__Your goal__
Restate, word for word, each record that follows.

Records from a collection
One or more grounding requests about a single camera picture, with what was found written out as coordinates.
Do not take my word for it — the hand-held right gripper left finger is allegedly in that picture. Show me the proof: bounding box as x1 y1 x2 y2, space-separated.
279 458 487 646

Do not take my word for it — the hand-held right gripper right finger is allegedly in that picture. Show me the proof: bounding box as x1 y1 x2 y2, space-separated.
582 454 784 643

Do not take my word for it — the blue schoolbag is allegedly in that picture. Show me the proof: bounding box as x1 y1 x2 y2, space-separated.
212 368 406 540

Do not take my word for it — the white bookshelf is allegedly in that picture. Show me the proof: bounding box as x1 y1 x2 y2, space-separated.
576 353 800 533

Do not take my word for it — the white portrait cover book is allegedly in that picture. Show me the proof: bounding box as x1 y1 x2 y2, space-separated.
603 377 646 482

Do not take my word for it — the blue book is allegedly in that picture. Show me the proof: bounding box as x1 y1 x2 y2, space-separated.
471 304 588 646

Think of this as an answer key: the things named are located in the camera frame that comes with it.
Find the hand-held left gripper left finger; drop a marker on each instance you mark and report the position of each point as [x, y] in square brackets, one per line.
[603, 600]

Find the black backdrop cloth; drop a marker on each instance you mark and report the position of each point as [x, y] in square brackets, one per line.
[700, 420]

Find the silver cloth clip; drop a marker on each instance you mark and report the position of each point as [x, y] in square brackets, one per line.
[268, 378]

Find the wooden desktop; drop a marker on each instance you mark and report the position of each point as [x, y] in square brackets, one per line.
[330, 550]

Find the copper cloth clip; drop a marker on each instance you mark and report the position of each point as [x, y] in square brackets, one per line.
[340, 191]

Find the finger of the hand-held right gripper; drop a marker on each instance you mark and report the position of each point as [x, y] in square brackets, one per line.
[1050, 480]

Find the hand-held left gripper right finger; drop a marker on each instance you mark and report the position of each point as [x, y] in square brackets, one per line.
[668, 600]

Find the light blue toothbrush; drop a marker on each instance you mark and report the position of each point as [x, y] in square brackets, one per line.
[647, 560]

__Response for this exercise__
One or more grounding requests about a single camera picture, with what was found written out as coordinates.
Do not take my word for it — the hand-held right gripper left finger is allegedly in that picture. Show me the proof: bounding box as x1 y1 x2 y2, space-separated.
279 458 487 646

Do not take my word for it — the hand-held right gripper right finger is allegedly in that picture. Show me the proof: bounding box as x1 y1 x2 y2, space-separated.
582 454 784 643

Do not take my word for it — the blue schoolbag is allegedly in that picture. Show me the proof: bounding box as x1 y1 x2 y2, space-separated.
212 368 406 540

Do not take my word for it — the white bookshelf is allegedly in that picture. Show me the proof: bounding box as x1 y1 x2 y2, space-separated.
576 353 800 533

Do not take my word for it — the white portrait cover book is allegedly in that picture. Show me the proof: bounding box as x1 y1 x2 y2, space-separated.
603 377 646 482

Do not take my word for it — the blue book is allegedly in that picture. Show me the proof: bounding box as x1 y1 x2 y2, space-separated.
471 304 588 646

Think of this as an answer key: the things named are located in the camera frame that comes with it.
Find the hand-held left gripper left finger; drop a marker on each instance you mark and report the position of each point as [x, y] in square brackets, one per line.
[603, 600]

Find the black backdrop cloth; drop a marker on each instance you mark and report the position of each point as [x, y] in square brackets, one per line.
[700, 420]

Find the silver cloth clip; drop a marker on each instance you mark and report the position of each point as [x, y] in square brackets, one per line.
[268, 378]

Find the wooden desktop; drop a marker on each instance you mark and report the position of each point as [x, y] in square brackets, one per line.
[330, 550]

Find the copper cloth clip; drop a marker on each instance you mark and report the position of each point as [x, y] in square brackets, one per line.
[340, 191]

Find the finger of the hand-held right gripper; drop a marker on each instance you mark and report the position of each point as [x, y] in square brackets, one per line.
[1050, 480]

Find the hand-held left gripper right finger; drop a marker on each instance you mark and report the position of each point as [x, y] in square brackets, one per line.
[668, 600]

Find the light blue toothbrush; drop a marker on each instance you mark and report the position of each point as [x, y] in square brackets, one per line.
[647, 560]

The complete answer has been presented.